Ireland’s corporation tax rate is now considerably below the corresponding rates in most of Europe. Furthermore, Ireland’s low rate of corporation tax is being abused by multi-national companies which channel profits through units, often very small units, in Ireland to avail of the lower Irish rate of tax. In many cases this is happening at a cost to fellow EU member’s exchequers and with little benefit in terms of jobs and additional real economic activity in Ireland. Understandably, Ireland is coming under increasing pressure to reform this system.

As the European Union expands corporation tax competition is likely to intensify. Already Bulgaria has set their rate at 10 per cent and others continue to reduce their headline rates and provide incentives targeted at reducing the effective corporate tax rate.

Over the next decade Ireland will be forced to either ignore tax rates as a significant attraction/retention policy for foreign investors, which would be a major change in industrial policy, or to follow suit, despite the exchequer costs, and compete by further cutting corporation tax. This is a dangerous situation in which Ireland could end up leading the race to the bottom. The costs of such a move, in lost exchequer income, would be enormous.

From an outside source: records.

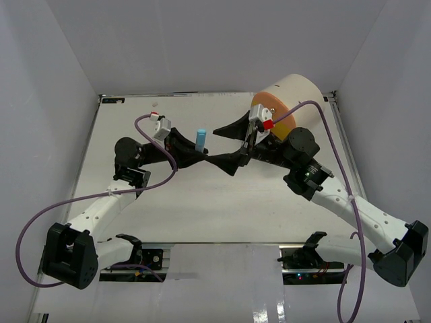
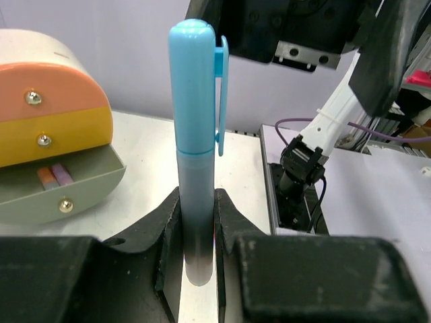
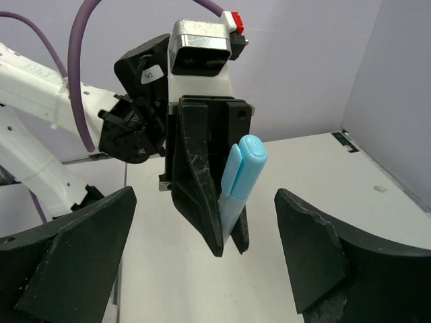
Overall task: Sort the stationery into containers
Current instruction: Close the pen cap on the pen.
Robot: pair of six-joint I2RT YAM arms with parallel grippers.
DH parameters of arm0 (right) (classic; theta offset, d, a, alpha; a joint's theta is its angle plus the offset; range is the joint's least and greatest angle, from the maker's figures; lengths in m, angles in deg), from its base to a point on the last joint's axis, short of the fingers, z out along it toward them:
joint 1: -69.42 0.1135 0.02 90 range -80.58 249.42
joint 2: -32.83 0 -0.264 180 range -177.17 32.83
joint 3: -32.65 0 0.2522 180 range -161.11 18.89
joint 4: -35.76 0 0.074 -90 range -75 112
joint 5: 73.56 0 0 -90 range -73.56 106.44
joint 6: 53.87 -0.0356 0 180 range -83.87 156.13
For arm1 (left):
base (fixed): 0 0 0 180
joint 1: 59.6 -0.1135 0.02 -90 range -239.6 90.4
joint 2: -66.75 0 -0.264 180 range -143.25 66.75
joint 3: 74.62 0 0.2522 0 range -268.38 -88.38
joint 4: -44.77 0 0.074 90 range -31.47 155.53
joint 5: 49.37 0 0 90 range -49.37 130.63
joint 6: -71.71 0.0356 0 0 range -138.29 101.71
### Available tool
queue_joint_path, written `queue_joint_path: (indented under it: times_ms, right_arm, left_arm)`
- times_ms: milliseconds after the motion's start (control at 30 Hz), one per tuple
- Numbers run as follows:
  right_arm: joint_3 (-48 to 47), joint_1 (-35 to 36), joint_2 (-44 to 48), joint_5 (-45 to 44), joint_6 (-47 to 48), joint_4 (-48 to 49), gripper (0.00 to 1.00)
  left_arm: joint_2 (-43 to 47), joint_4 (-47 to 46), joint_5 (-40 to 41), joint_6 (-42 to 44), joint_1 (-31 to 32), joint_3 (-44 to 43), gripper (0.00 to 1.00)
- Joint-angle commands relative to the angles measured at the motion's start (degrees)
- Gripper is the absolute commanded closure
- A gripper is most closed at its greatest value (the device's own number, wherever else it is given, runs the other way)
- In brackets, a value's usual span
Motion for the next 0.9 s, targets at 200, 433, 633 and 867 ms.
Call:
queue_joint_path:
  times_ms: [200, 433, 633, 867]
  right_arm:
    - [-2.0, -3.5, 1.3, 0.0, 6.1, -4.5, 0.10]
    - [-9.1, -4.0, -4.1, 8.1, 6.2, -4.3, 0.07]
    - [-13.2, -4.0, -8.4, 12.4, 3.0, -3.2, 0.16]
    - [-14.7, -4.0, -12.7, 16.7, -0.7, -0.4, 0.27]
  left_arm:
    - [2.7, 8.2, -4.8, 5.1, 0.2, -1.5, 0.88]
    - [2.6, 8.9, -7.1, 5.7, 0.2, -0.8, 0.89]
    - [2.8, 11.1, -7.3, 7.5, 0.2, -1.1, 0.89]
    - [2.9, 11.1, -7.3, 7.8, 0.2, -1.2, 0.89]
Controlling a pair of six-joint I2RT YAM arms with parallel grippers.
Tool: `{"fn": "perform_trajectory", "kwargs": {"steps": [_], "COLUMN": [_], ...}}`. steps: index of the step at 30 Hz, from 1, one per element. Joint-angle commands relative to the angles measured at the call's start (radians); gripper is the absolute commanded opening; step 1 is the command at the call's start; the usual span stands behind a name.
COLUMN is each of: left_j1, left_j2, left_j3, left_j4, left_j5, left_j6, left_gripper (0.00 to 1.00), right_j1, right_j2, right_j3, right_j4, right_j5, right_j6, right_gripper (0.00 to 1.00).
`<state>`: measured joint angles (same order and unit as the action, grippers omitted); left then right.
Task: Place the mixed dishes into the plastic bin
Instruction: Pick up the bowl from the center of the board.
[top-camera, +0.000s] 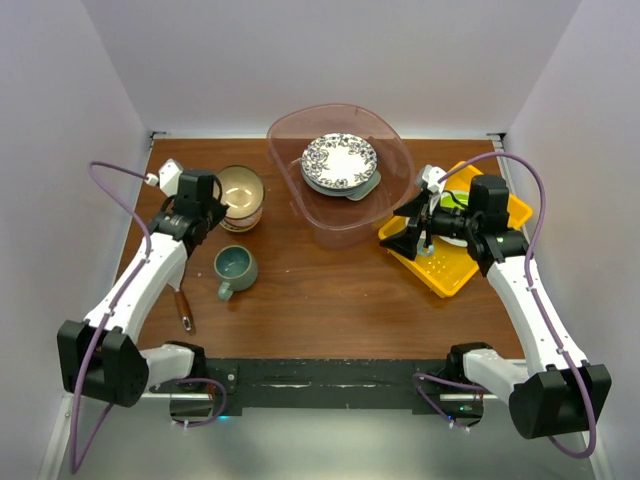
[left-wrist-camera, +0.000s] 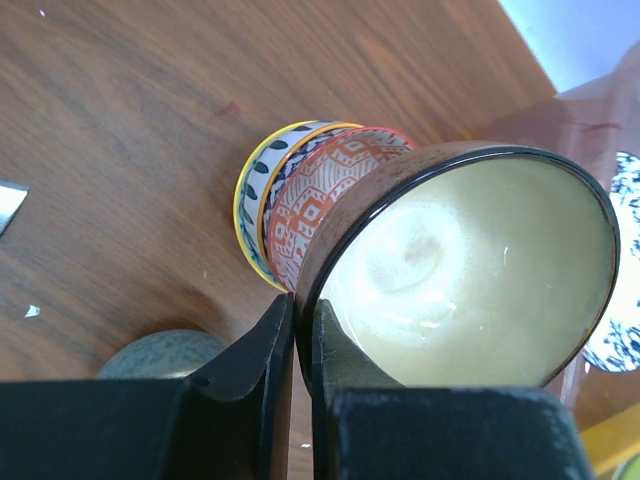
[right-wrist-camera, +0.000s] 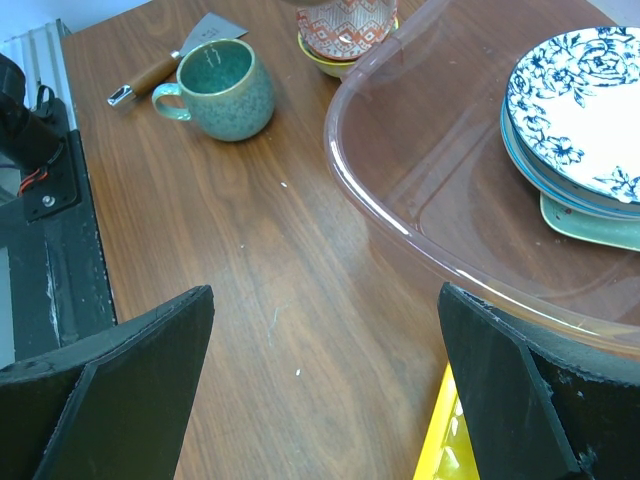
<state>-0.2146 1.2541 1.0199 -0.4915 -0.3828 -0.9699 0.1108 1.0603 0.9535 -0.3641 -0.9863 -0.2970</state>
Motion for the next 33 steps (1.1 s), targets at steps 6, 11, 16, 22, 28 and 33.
{"fn": "perform_trajectory", "kwargs": {"steps": [6, 11, 16, 22, 28, 33], "left_j1": [0.011, 0.011, 0.011, 0.011, 0.011, 0.009], "left_j2": [-0.205, -0.281, -0.335, -0.361, -0.366, -0.355], "left_j3": [0.011, 0.009, -0.003, 0.000, 0.011, 0.022], "left_j4": [0.110, 0.113, 0.143, 0.159, 0.171, 0.195], "left_j5": [-0.034, 0.008, 0.074, 0.169, 0.260, 0.363], "left_j6": [0.048, 0.085, 0.120, 0.155, 0.184, 0.207], "left_gripper": [0.00, 0.00, 0.00, 0.00, 0.00, 0.00], "right_j1": [-0.003, -0.003, -0.003, -0.003, -0.002, -0.003], "right_j2": [-0.003, -0.002, -0.002, -0.002, 0.001, 0.003], "right_j3": [0.033, 0.031, 0.031, 0.031, 0.031, 0.031], "right_j4": [0.001, 0.001, 0.001, 0.001, 0.001, 0.002], "right_j5": [-0.006, -0.005, -0.002, -0.003, -0.002, -0.002], "right_j6": [-0.019, -0.019, -0.021, -0.021, -0.022, -0.022], "right_gripper": [0.98, 0.98, 0.98, 0.98, 0.98, 0.98]}}
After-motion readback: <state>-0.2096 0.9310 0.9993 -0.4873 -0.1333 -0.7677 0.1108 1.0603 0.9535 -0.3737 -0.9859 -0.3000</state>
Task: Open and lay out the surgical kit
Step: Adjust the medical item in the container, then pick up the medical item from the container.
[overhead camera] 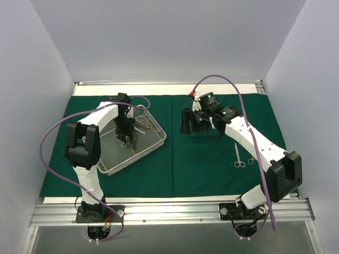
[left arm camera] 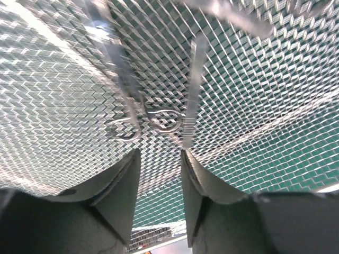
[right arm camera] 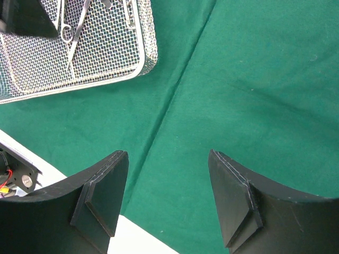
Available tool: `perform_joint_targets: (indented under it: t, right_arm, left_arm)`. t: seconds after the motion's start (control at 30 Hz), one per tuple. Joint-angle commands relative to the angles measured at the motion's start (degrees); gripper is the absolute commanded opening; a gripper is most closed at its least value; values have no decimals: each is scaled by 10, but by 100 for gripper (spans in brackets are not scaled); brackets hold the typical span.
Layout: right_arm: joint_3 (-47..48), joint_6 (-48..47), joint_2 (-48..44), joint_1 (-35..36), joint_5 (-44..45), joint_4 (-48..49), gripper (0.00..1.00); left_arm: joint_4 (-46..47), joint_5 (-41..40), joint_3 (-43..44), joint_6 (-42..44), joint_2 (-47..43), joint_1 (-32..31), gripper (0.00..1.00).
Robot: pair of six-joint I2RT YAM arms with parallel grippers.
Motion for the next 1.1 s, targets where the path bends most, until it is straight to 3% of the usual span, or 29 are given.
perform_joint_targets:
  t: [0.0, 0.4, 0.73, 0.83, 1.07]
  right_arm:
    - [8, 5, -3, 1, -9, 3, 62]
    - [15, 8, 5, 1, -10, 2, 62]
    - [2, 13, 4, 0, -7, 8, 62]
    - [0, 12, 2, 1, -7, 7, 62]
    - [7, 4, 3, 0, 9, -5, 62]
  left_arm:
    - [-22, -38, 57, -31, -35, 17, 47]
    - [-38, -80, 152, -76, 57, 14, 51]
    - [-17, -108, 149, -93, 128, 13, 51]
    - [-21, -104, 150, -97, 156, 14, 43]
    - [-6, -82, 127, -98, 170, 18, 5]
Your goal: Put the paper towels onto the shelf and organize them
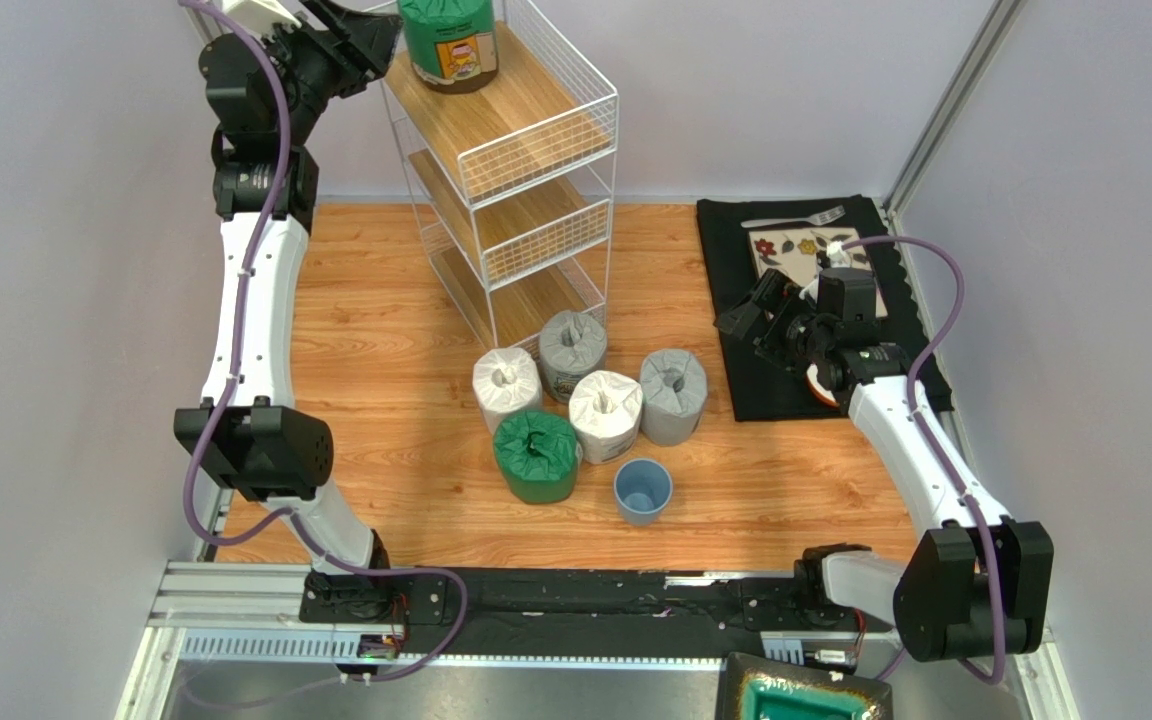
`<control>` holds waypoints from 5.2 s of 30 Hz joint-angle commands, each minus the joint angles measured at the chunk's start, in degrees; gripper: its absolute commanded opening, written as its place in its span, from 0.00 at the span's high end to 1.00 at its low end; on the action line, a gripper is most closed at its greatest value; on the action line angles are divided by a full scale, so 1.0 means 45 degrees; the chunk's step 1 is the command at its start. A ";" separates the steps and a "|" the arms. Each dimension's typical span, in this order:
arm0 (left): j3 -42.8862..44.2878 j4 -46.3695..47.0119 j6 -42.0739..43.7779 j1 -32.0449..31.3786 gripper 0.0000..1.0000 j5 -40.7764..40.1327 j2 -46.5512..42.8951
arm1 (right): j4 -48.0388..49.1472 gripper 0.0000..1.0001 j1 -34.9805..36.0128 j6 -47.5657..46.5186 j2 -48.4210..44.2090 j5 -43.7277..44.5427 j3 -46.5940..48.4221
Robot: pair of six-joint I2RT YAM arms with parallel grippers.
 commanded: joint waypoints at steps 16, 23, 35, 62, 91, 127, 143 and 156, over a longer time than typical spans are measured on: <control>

Social Justice Ireland believes that the minimum rate should be set well below the 2012 EU-27 average headline rate of 23.2 per cent but above the existing low Irish level.  A headline rate of 17.5 per cent and a minimum effective rate of 10 per cent seem appropriate. This reform would simultaneously maintain Ireland’s low corporate tax position and provide additional revenues to the exchequer. Were such a rate in place in Ireland in 2013, corporate tax income would have been between €1.2 billion and €1.7 billion higher – a significant sum given the current economic challenges.